SOURCE MATERIAL:

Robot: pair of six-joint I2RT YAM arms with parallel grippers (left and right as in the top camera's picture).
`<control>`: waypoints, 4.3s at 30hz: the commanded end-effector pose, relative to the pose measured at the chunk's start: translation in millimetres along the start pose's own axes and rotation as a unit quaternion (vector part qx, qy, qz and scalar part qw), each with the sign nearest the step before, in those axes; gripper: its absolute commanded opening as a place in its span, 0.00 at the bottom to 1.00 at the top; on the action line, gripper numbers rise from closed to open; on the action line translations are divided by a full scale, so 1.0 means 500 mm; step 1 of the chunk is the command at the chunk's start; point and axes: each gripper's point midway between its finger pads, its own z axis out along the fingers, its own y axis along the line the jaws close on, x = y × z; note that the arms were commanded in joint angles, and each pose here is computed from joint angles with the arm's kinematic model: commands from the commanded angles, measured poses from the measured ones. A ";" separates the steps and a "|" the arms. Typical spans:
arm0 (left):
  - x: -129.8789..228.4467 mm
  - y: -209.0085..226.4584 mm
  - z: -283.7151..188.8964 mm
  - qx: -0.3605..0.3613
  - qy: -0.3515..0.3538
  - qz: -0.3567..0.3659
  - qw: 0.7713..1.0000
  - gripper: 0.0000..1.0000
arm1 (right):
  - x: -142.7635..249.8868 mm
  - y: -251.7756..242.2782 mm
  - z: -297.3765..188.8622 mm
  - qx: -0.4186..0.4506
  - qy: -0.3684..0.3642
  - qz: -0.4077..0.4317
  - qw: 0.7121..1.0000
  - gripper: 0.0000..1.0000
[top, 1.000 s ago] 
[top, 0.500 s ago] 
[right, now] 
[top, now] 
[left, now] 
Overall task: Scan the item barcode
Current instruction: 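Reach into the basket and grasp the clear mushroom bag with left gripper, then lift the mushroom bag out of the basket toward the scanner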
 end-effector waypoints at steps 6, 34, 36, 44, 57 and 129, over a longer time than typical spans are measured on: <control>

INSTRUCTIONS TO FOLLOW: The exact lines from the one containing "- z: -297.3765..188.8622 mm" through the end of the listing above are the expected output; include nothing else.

OUTPUT:
  - z: -297.3765..188.8622 mm
  - qx: -0.4186..0.4506
  - qy: -0.3684..0.3642
  - qz: -0.4077..0.4317
  - qw: 0.7121..1.0000
  - gripper: 0.0000..1.0000
[top, 1.000 s ago] 
[top, 0.500 s ago] 
[right, now] 
[top, now] 
[left, now] 
Overall task: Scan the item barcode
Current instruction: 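Reach into the basket and grasp the clear mushroom bag with left gripper, then lift the mushroom bag out of the basket toward the scanner
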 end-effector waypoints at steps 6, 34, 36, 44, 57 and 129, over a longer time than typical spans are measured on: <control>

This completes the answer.